Political discussion should be fostered -- and encouraged to INCLUDE all Cherokees in the political process... and each side (UKB/CNO) should decide to quickly find common ground -- because the Cherokee people are suffering. We have suffered internal strife since ancient times. Do you remember the 14 years Cherokee suffered after the Trail of Tears while politicians wrangled over the payments of the 5 millions of dollars owed us in settlement for our lands in the east? The poor Cherokee people starved and froze while the politicians argued and lived in luxury.
Recently, even though the Cherokee Nation of Oklahoma's Policy Analyst said publicly that the CNO has no business dictating religious policy, but they seemed to go ahead and do it anyway - an old lawyer's courtroom trick. All the controversy, it would seem was over Sam Sizemore running a Stompdance in Kentucky -- where so many Chickamauga people, many being descendants of Cornblossom, hid out in the hills and evaded capture during the removal period. Many Chickamauga childen were massaced at Ywahoo Falls. The Keetoowah Indians and the Chickamaugas lived side by side on the old Arkansas reservation with the Western Cherokees who organized a traditional government along AniKituwaghi lines, so we certainly have affinity among us. George Lowry made that clear in his letter to the Eastern Cherokee.

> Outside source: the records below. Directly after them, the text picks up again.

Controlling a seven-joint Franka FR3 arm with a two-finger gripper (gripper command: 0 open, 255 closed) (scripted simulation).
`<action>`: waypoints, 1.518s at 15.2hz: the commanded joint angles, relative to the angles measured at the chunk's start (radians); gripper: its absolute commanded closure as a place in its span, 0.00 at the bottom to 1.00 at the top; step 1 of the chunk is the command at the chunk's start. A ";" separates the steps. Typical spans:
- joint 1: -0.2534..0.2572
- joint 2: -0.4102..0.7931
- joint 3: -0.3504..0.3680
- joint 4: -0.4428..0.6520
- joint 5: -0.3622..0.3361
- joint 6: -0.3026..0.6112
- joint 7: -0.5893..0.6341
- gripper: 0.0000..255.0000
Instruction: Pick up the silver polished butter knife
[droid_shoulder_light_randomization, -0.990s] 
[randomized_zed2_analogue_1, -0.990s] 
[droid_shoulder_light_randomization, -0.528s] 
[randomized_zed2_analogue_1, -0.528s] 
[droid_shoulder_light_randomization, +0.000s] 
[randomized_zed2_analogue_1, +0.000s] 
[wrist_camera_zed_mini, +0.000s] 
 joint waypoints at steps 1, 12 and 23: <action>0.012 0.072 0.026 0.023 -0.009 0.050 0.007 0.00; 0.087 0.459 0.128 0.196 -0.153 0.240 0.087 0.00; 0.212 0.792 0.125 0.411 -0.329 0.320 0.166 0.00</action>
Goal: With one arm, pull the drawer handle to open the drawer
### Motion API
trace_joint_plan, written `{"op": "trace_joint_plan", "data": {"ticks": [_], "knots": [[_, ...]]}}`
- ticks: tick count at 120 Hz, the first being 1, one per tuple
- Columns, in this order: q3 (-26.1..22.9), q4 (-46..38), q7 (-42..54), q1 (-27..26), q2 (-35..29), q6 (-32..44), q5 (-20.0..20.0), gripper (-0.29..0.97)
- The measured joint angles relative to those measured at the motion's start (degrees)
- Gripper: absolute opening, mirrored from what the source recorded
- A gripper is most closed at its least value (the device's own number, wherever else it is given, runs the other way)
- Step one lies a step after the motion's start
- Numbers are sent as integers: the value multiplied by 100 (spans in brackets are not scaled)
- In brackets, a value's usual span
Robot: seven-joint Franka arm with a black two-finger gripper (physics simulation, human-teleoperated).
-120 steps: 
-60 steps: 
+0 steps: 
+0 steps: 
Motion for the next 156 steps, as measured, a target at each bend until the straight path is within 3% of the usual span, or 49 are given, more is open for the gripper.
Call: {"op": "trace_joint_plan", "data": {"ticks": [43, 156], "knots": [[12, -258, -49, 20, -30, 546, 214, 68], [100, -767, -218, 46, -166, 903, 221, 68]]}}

ICARE Radio had so much fear over this issue, that they even went so far
as to put words in Sam Sizemore's mouth (and even change his identity to
the other Sizemore, Donald - who publishes the book Cherokee
Clothing. Obfuscation is an old trick used by some lawyers and
politicians... Politician use the old trick "Well the people who reported
to us" blah blah blah... that's just like the white politicians and media
people when they say "We have it from a reliable inside-the-beltway source"
ad infinitum, ad nauseaum... and none of that tripe would make it in a court
if law because it is just third party "he said she said" hearsay... but some
Cherokee people seem to love to buy into "hearsay." That's the way some people
stir up trouble, and it makes you wonder who they are working for... the
BIA, the CIA, the the truth is that "Cherokees are their own worst enemies"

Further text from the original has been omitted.